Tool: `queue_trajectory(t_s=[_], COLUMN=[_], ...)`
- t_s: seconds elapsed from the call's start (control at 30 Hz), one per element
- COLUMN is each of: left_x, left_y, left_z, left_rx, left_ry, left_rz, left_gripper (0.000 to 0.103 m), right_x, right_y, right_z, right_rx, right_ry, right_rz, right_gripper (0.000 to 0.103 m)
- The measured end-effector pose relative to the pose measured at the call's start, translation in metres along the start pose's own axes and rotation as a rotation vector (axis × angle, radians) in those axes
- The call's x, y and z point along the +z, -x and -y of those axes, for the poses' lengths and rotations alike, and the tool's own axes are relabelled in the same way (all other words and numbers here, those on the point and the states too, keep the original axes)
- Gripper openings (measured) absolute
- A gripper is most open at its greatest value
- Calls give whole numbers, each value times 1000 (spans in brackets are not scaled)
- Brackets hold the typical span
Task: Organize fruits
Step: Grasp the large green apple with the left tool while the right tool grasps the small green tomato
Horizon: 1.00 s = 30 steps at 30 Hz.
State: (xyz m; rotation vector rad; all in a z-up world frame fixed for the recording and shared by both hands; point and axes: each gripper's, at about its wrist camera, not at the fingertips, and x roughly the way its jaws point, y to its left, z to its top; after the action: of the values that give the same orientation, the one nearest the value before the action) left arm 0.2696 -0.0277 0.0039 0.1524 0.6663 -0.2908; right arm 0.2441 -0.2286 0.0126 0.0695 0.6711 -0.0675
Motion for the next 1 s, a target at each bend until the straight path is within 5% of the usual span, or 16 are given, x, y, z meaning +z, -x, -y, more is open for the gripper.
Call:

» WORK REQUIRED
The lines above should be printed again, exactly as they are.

» TASK SOLUTION
Tool: `queue_trajectory(t_s=[_], COLUMN=[_], ...)`
- t_s: seconds elapsed from the call's start (control at 30 Hz), one per element
- COLUMN is each of: left_x, left_y, left_z, left_rx, left_ry, left_rz, left_gripper (0.000 to 0.103 m), right_x, right_y, right_z, right_rx, right_ry, right_rz, right_gripper (0.000 to 0.103 m)
- The measured end-effector pose relative to the pose measured at the call's start, translation in metres along the start pose's own axes and rotation as a rotation vector (axis × angle, radians) in those axes
- The call's x, y and z point along the +z, -x and -y of those axes, for the poses' lengths and rotations alike, and the tool's own axes are relabelled in the same way (all other words and numbers here, those on the point and the states too, keep the original axes)
- Gripper openings (measured) absolute
- A gripper is most open at its greatest value
- Calls give whole numbers, each value times 1000 (spans in brackets are not scaled)
- Brackets hold the typical span
Task: Organize fruits
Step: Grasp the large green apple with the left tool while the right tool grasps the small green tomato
Horizon: 1.00 s = 30 steps at 30 Hz.
State: (xyz m; rotation vector rad; all in a z-up world frame fixed for the recording and shared by both hands; point and axes: each gripper's, at about its wrist camera, not at the fingertips, and x roughly the way its jaws point, y to its left, z to its top; after the action: of the values that give the same orientation, the one nearest the value before the action) left arm 0.2696 -0.0277 0.0039 0.1524 0.6663 -0.2908; right arm 0.2441 -0.2286 0.0126 0.0695 0.6711 -0.0675
Motion for the next 1 s, a target at each bend until the straight path is within 5% of the usual span, or 16 are given, x, y, z meaning +z, -x, -y, more is open for the gripper.
Call:

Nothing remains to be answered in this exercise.